START ENTRIES SUPPLIED
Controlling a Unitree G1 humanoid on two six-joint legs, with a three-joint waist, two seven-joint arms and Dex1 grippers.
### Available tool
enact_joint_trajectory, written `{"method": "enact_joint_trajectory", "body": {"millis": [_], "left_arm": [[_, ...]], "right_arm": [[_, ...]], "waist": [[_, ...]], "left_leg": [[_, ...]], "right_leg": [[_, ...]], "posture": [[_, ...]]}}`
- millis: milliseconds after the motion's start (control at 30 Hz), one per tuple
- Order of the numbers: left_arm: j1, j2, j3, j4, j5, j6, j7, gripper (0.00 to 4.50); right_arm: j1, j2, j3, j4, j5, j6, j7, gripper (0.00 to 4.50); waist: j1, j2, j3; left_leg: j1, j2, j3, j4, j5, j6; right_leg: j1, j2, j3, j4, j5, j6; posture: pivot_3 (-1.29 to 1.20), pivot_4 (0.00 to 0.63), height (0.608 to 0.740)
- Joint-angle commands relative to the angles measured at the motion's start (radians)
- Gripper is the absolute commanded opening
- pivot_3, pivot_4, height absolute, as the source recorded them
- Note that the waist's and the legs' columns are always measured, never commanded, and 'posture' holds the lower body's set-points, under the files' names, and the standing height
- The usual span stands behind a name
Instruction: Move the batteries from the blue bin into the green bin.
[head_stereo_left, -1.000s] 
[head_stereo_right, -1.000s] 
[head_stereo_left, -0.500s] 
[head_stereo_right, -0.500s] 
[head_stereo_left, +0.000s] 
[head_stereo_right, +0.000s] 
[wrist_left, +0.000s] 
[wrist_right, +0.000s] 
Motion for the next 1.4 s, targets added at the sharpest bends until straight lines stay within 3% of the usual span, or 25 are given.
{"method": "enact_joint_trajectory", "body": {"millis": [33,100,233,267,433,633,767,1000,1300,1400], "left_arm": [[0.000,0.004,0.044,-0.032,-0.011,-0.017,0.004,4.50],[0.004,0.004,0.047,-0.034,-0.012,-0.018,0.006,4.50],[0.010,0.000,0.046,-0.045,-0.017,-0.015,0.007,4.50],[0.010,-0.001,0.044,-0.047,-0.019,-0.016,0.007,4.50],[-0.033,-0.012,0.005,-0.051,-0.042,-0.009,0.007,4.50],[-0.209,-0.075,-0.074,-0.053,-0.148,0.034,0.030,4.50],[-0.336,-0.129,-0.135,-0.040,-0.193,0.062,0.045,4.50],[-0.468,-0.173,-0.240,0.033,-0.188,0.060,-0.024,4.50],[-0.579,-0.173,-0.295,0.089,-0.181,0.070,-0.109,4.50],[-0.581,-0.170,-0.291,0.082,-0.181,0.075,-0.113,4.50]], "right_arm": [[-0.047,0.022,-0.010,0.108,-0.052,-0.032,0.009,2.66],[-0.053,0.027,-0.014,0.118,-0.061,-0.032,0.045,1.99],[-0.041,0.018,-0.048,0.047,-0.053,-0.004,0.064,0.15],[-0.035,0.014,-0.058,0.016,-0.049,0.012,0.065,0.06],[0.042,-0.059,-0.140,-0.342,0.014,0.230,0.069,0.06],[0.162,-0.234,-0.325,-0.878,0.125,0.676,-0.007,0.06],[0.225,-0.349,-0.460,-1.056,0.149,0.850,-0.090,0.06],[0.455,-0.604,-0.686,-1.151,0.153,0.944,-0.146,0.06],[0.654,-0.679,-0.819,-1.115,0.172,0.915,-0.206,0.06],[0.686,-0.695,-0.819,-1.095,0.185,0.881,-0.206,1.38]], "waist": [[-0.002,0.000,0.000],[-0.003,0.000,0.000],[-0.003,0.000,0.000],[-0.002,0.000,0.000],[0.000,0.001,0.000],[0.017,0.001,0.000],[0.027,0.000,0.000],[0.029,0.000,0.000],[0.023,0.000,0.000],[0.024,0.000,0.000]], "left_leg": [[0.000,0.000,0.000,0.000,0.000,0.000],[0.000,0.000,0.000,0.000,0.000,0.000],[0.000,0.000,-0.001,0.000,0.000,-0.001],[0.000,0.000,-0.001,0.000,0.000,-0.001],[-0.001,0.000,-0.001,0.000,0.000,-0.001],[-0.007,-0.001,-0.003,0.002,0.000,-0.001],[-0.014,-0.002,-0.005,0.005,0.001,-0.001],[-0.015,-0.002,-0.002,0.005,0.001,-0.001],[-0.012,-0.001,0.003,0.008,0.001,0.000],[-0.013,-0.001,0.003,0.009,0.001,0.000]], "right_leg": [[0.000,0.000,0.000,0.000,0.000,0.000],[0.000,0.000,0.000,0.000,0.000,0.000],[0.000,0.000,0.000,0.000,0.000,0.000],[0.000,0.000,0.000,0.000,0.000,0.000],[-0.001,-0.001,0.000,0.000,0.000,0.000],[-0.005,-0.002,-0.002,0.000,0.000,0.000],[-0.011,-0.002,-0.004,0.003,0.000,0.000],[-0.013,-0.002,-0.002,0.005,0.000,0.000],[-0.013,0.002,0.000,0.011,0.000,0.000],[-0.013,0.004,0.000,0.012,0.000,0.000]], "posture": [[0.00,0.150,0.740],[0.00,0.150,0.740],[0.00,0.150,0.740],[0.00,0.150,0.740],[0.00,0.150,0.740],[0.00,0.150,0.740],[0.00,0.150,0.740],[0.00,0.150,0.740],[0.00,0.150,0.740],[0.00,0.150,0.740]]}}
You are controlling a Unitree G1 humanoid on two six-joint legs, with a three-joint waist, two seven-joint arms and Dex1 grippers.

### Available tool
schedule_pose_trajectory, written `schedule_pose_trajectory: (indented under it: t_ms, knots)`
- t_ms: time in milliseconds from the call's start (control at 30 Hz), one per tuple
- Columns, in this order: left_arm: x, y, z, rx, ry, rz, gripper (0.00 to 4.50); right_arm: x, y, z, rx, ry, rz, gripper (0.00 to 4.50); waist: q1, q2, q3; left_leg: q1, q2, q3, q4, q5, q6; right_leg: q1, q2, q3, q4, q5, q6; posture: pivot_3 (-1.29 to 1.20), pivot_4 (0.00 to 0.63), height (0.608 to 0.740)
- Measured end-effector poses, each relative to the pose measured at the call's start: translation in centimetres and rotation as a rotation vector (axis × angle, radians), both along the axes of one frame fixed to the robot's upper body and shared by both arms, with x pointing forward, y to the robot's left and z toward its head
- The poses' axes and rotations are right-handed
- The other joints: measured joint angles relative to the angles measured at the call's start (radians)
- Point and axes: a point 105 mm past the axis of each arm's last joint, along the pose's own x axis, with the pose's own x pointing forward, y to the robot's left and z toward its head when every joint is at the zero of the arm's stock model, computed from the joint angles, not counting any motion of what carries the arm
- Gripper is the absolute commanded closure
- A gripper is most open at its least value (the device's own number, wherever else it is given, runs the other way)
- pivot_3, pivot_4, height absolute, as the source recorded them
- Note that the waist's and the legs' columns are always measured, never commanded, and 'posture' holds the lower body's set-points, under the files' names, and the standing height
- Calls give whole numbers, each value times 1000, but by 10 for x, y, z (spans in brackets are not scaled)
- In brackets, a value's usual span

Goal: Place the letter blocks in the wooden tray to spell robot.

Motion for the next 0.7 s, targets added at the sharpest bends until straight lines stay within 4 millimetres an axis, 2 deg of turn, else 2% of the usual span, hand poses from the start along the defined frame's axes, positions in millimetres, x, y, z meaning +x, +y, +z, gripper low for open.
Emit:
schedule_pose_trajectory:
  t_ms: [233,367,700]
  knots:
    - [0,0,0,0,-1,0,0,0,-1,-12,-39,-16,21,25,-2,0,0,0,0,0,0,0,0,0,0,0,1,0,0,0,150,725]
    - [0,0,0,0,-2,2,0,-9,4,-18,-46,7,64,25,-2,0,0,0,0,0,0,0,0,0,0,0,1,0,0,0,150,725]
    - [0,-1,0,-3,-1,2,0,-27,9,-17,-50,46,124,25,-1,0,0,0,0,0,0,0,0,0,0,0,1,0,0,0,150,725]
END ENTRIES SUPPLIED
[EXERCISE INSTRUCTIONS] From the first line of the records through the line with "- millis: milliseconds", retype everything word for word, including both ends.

[OUTPUT OF THE TASK]
Controlling a Unitree G1 humanoid on two six-joint legs, with a three-joint waist, two seven-joint arms and Dex1 grippers.
### Available tool
enact_joint_trajectory, written `{"method": "enact_joint_trajectory", "body": {"millis": [_], "left_arm": [[_, ...]], "right_arm": [[_, ...]], "waist": [[_, ...]], "left_leg": [[_, ...]], "right_leg": [[_, ...]], "posture": [[_, ...]]}}`
- millis: milliseconds after the motion's start (control at 30 Hz), one per tuple

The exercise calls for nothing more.